The doctor is online: COVID-19 let the technological revolution finally find its way to Canadian health care. Now, the hard part begins


The doctor is online: COVID-19 let the technological revolution finally find its way to Canadian health care. Now, the hard part begins

VICTORIA—Amber Goss had set an early alarm, but in the end she didn’t need it.

An internal alarm clock was at work, rousing her with butterflies in her stomach and thoughts of being first in line when a primary-care clinic in her city started accepting new patients.

If she could just secure a spot, it would end a three-year-long search for a primary care provider in Victoria, B.C. She could finally have a relationship with someone who knew and understood her chronic health conditions, and could offer her help not just for a day, but for the long haul.
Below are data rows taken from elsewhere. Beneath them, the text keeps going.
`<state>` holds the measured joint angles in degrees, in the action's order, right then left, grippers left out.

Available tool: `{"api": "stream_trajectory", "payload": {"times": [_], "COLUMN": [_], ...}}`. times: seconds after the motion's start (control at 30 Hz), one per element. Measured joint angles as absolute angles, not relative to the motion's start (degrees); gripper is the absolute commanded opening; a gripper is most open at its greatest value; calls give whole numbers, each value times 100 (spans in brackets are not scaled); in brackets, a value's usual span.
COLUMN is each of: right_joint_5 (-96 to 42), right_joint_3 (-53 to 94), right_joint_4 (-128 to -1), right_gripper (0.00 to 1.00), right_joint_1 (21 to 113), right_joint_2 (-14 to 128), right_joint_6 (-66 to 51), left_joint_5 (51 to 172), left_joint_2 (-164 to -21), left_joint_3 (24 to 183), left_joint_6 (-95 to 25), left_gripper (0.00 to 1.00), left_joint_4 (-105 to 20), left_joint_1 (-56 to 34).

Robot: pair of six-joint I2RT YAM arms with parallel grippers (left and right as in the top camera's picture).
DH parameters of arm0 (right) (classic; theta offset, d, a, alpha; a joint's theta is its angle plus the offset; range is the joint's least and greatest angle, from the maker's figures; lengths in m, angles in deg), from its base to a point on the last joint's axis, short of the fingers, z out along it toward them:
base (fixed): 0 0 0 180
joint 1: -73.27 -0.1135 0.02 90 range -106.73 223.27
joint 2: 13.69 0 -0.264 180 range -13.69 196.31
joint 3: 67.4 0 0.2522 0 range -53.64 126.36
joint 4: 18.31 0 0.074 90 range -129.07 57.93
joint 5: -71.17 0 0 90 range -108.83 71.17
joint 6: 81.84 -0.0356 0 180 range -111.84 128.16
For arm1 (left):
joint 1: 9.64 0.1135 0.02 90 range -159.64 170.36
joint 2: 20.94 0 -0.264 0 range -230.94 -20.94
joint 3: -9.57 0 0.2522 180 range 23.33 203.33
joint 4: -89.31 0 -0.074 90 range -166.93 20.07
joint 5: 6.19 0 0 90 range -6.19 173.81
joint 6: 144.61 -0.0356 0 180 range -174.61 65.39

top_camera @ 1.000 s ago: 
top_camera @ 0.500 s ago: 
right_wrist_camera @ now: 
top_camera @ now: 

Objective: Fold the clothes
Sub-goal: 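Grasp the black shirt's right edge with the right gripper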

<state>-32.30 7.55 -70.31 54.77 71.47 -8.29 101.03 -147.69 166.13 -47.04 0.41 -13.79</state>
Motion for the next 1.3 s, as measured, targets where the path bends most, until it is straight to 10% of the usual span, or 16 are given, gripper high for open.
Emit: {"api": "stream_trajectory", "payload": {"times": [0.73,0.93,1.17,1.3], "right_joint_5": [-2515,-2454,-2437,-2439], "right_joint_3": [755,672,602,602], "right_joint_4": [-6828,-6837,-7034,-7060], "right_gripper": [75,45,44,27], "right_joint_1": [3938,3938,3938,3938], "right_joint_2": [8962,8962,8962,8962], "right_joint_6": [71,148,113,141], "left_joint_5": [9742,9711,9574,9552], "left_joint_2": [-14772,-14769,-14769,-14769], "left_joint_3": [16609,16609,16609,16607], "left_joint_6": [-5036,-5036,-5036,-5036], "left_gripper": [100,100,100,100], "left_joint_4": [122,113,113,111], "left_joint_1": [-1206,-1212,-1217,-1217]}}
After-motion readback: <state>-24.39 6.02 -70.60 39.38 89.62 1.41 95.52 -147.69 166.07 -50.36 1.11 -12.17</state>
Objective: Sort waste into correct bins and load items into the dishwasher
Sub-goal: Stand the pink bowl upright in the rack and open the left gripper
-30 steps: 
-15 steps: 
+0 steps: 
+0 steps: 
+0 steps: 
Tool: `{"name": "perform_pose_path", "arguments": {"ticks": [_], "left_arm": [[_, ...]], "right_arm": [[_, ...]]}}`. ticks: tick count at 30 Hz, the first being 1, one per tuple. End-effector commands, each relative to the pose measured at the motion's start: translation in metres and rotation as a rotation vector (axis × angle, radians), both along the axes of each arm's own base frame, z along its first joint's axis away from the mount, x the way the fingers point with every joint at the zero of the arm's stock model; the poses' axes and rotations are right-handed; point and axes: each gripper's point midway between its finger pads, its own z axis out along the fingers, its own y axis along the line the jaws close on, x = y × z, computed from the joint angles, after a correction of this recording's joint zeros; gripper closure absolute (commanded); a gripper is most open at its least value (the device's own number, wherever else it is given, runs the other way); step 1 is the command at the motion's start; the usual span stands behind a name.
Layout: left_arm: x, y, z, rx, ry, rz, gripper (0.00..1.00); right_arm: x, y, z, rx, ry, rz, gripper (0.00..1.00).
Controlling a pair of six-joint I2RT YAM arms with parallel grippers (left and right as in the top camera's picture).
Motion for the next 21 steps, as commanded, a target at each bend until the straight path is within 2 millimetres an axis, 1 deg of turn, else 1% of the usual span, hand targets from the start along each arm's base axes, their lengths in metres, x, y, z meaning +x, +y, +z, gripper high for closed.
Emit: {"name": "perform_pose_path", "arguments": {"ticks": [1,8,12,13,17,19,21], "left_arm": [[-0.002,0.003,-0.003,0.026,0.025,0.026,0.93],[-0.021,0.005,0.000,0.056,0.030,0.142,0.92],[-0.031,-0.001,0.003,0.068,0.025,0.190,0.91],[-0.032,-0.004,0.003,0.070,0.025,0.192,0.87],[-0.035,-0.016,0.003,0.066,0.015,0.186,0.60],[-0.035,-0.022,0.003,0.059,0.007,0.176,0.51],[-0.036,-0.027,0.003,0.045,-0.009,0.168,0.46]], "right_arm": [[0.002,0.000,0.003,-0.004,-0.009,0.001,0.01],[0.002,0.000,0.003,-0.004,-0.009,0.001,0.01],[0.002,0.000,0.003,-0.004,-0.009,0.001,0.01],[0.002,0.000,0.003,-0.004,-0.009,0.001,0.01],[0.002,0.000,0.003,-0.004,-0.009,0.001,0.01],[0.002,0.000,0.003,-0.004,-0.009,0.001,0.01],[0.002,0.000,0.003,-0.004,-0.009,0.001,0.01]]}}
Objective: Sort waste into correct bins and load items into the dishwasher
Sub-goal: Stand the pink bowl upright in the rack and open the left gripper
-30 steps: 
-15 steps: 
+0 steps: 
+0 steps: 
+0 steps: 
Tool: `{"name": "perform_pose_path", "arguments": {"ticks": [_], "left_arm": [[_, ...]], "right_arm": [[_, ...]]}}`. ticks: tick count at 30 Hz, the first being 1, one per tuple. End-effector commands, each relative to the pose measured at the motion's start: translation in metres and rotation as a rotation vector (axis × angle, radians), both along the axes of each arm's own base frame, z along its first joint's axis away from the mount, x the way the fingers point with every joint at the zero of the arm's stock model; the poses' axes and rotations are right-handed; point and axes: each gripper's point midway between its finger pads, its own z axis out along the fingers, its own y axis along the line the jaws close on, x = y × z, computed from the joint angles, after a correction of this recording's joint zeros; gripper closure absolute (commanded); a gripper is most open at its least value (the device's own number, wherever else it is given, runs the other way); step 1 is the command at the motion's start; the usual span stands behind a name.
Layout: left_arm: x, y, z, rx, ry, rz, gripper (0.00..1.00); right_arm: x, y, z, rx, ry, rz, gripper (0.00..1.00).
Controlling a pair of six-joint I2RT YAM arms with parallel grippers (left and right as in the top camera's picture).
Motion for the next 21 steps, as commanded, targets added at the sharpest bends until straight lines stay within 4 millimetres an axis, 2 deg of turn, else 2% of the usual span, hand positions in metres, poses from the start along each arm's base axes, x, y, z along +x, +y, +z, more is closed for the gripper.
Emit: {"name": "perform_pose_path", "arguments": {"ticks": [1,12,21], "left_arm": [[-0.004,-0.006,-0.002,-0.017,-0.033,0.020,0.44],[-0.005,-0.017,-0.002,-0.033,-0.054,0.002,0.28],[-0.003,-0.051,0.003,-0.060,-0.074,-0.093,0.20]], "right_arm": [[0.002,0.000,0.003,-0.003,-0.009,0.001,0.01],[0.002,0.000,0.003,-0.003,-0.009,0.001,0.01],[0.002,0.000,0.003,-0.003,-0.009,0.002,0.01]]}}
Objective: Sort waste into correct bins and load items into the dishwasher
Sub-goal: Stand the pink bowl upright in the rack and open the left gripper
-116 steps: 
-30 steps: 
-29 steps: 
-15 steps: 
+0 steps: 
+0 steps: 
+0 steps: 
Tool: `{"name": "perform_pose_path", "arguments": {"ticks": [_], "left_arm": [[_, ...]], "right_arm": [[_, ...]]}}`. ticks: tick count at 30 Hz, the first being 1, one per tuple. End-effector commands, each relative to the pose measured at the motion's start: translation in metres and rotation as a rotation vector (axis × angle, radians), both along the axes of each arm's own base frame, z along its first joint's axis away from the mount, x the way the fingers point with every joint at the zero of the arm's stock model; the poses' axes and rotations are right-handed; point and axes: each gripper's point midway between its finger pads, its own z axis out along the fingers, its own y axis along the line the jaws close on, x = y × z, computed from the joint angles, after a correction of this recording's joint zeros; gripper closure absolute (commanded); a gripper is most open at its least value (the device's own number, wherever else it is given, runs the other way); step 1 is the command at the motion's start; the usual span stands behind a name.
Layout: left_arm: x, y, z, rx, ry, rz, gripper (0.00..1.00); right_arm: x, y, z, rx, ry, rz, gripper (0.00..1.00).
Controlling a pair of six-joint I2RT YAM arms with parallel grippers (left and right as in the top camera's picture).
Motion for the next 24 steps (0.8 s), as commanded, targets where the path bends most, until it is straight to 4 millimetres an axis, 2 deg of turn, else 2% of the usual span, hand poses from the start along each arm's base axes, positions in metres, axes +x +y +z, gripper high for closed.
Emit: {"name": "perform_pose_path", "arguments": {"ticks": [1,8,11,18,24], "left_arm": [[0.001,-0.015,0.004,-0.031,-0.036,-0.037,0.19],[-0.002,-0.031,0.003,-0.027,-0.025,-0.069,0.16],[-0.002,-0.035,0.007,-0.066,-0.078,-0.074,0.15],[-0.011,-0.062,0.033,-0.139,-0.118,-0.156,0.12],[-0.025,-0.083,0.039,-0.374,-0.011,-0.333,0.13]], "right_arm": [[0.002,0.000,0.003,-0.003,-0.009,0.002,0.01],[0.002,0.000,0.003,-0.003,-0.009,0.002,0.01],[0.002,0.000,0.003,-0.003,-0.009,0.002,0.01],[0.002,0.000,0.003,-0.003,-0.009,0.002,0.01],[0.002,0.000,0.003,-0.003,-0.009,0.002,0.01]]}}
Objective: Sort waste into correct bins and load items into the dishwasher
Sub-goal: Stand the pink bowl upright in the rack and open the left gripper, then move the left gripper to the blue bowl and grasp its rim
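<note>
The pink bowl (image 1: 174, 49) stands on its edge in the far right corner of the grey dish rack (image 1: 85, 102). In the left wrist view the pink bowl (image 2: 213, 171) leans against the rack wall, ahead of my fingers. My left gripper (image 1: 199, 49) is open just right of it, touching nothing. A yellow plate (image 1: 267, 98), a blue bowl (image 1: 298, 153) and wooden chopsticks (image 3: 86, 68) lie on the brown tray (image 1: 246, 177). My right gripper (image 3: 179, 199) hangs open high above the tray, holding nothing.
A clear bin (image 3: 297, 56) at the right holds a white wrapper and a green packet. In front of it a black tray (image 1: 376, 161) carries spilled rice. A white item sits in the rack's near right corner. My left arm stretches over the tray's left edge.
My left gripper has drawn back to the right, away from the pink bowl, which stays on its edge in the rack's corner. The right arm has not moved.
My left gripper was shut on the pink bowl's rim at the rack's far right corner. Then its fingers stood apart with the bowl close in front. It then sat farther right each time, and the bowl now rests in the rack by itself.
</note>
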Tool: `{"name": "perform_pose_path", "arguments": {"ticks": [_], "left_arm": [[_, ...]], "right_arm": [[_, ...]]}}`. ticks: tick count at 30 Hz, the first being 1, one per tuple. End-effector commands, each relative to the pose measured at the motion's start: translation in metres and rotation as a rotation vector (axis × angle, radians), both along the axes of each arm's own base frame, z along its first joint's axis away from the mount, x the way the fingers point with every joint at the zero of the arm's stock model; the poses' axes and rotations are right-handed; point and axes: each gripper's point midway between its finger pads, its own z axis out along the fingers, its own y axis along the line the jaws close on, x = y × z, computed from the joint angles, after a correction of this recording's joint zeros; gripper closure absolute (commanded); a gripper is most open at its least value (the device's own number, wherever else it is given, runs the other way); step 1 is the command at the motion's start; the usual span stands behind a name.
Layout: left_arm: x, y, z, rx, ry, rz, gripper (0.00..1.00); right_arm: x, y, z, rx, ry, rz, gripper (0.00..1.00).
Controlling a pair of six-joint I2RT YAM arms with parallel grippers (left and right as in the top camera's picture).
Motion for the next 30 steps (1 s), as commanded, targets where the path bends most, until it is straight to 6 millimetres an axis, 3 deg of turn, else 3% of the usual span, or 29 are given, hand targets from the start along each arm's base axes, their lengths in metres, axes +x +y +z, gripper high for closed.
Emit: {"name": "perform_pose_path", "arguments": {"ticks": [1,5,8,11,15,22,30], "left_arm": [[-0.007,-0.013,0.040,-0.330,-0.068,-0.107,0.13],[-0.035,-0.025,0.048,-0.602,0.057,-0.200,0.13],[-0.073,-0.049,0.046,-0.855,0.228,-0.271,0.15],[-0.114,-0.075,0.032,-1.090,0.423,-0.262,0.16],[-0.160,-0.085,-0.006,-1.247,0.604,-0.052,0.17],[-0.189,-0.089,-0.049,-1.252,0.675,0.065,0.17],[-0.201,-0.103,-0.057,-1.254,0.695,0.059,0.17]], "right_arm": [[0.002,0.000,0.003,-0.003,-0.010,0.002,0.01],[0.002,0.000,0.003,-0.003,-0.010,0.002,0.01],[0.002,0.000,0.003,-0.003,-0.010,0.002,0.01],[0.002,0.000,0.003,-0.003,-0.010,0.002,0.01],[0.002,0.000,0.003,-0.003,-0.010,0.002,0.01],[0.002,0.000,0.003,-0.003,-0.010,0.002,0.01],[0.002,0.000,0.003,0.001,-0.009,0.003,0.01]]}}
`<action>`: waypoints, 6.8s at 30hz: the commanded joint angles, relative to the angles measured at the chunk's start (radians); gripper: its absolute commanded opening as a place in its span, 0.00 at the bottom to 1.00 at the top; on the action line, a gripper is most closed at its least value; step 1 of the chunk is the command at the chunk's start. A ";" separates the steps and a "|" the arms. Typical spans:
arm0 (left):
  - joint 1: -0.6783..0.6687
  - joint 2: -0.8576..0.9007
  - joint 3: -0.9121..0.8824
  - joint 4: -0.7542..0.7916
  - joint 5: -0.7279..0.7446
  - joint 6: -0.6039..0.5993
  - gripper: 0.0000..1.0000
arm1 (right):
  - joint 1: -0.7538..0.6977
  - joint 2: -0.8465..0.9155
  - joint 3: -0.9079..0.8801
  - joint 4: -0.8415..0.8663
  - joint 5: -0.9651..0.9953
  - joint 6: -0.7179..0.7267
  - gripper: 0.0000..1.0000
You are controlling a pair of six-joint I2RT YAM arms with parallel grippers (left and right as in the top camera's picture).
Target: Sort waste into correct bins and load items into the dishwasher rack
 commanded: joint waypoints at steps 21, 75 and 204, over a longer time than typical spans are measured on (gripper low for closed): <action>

At 8 a.m., Goss was ready. The website wasn’t. By 8:01 a.m., it had crashed.

It stayed down all day.

“I had a kind of ‘Oh well, that’s 2020’ moment,” she said. “I was surprised at how long the website was down. But when I thought about it I thought, ‘This is a clinic website, this is not a site that’s designed for high traffic.’”

The incident underscored a reality across Canada today: Five million Canadians, like Goss, don’t have a family doctor — but that doesn’t mean they’re being left out in the cold.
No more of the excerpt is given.